DIRECTIONS: Transcribe the rest of the listing below, starting with the line that contains "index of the" and ending with the last line, exactly as written.

^^^^^^^^^^^^^^^^

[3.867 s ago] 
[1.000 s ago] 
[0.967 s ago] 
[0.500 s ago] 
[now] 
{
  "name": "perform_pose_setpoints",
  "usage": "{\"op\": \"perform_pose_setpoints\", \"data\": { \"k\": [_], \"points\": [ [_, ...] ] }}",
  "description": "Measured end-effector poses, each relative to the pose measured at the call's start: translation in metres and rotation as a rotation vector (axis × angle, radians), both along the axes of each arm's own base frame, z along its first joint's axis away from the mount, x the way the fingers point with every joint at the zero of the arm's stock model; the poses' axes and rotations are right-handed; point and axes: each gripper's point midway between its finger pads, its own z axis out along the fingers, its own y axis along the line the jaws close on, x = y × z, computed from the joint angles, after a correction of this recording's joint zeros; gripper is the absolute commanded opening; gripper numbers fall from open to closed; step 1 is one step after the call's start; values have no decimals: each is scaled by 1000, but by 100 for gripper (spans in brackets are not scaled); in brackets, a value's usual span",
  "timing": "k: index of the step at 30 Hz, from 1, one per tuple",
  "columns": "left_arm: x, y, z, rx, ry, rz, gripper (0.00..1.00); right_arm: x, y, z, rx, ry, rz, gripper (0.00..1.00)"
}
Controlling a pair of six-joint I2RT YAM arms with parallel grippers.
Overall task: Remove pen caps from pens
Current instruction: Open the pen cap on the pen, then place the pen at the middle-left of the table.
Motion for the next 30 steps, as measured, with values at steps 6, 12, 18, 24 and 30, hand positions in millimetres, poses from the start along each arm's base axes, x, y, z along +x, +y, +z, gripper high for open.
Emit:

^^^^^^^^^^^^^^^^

ANSWER SPACE:
  "timing": "k: index of the step at 30 Hz, from 1, one per tuple",
  "columns": "left_arm: x, y, z, rx, ry, rz, gripper (0.00..1.00); right_arm: x, y, z, rx, ry, rz, gripper (0.00..1.00)"
}
Controlling a pair of six-joint I2RT YAM arms with parallel grippers.
Overall task: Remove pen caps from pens
Current instruction: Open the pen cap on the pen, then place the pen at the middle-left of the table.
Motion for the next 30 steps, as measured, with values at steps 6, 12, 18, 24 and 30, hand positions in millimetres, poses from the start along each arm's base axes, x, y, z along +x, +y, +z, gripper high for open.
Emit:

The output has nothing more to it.